• **EXERCISE AIM**
Look below for lines that hold the string "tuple" and copy each one.

• **Collected data entries**
____

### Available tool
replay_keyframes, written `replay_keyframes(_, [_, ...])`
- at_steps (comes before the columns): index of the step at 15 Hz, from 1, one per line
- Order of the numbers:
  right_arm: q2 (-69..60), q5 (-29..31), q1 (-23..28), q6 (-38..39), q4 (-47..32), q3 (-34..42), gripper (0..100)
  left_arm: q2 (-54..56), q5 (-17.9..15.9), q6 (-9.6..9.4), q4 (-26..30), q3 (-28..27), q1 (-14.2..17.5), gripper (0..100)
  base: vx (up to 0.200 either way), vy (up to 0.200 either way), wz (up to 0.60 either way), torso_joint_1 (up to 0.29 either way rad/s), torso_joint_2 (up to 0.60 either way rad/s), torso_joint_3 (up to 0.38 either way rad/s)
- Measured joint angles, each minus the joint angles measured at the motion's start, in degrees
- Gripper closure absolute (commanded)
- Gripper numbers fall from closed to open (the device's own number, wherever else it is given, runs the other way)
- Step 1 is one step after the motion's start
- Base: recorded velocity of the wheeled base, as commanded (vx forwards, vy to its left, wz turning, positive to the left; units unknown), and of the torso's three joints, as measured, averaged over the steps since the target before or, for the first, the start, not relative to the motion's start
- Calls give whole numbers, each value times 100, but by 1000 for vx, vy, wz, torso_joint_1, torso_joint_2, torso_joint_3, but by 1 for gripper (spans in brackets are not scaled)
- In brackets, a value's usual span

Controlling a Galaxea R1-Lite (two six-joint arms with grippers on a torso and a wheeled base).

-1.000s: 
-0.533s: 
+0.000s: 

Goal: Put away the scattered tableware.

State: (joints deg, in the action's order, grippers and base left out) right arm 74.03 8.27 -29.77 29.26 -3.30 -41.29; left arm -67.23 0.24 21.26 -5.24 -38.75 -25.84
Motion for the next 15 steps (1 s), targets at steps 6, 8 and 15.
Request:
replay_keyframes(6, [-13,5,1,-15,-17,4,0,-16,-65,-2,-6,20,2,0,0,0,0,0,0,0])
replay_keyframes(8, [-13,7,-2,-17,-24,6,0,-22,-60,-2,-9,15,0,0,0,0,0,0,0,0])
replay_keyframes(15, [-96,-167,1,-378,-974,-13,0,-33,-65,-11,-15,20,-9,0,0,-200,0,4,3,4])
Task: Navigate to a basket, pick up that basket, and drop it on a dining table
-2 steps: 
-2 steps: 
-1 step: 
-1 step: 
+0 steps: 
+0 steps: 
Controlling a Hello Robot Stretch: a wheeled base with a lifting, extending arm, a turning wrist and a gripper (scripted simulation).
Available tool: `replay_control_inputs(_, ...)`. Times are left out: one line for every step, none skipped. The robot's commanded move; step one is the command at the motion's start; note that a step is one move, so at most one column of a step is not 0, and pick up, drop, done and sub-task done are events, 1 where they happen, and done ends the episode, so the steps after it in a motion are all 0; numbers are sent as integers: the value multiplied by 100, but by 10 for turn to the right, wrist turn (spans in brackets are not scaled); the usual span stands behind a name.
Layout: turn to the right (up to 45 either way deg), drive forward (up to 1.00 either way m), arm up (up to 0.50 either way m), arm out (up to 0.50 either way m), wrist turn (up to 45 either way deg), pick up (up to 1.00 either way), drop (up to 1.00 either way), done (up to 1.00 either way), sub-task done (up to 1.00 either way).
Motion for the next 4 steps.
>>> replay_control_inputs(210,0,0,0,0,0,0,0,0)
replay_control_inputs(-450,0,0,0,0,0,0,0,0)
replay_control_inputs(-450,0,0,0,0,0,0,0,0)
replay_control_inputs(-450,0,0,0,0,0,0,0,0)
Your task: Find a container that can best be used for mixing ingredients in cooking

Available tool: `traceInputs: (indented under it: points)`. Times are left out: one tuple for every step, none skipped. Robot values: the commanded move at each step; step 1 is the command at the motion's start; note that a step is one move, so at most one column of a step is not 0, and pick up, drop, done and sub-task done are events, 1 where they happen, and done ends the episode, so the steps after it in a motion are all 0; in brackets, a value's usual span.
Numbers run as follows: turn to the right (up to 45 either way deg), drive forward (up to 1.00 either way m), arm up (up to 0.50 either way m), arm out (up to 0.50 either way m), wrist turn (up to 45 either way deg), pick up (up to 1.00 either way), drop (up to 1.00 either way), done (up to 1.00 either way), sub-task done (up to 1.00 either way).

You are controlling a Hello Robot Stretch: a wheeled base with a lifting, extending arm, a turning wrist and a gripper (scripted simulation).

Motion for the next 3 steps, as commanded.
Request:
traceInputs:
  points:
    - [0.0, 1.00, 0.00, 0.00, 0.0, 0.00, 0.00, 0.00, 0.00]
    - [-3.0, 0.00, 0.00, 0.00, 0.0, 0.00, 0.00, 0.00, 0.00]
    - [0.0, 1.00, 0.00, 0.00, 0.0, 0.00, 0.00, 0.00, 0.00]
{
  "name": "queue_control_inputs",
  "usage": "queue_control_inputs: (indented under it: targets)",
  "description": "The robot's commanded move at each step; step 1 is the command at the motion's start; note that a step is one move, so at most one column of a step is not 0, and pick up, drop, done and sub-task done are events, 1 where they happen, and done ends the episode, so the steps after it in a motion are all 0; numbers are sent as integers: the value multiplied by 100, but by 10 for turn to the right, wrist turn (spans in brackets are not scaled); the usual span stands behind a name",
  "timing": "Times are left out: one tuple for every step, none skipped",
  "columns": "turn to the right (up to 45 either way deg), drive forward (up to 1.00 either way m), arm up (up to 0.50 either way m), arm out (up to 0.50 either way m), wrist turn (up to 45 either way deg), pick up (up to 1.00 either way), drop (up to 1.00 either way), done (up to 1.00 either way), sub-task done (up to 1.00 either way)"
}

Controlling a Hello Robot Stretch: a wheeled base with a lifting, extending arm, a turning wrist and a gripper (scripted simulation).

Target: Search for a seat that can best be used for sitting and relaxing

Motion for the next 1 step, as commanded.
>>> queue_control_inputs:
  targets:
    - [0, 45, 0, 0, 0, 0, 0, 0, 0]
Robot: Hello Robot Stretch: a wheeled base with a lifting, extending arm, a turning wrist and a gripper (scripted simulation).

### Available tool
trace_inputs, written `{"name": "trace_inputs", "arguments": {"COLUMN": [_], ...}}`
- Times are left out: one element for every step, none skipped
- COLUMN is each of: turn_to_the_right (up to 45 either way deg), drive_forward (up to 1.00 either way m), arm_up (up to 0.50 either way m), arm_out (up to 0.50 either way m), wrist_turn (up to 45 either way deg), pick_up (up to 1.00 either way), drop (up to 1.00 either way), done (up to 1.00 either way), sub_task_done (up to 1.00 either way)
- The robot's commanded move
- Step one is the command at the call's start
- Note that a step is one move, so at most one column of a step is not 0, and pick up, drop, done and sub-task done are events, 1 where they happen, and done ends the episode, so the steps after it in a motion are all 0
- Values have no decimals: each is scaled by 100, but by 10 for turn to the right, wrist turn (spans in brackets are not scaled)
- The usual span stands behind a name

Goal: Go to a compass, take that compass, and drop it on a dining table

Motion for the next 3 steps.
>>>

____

• **OUTPUT FOR THIS TASK**
Available tool: `traceInputs: (indented under it: points)`. Times are left out: one tuple for every step, none skipped. Robot values: the commanded move at each step; step 1 is the command at the motion's start; note that a step is one move, so at most one column of a step is not 0, and pick up, drop, done and sub-task done are events, 1 where they happen, and done ends the episode, so the steps after it in a motion are all 0; in brackets, a value's usual span.
  "timing": "Times are left out: one tuple for every step, none skipped",

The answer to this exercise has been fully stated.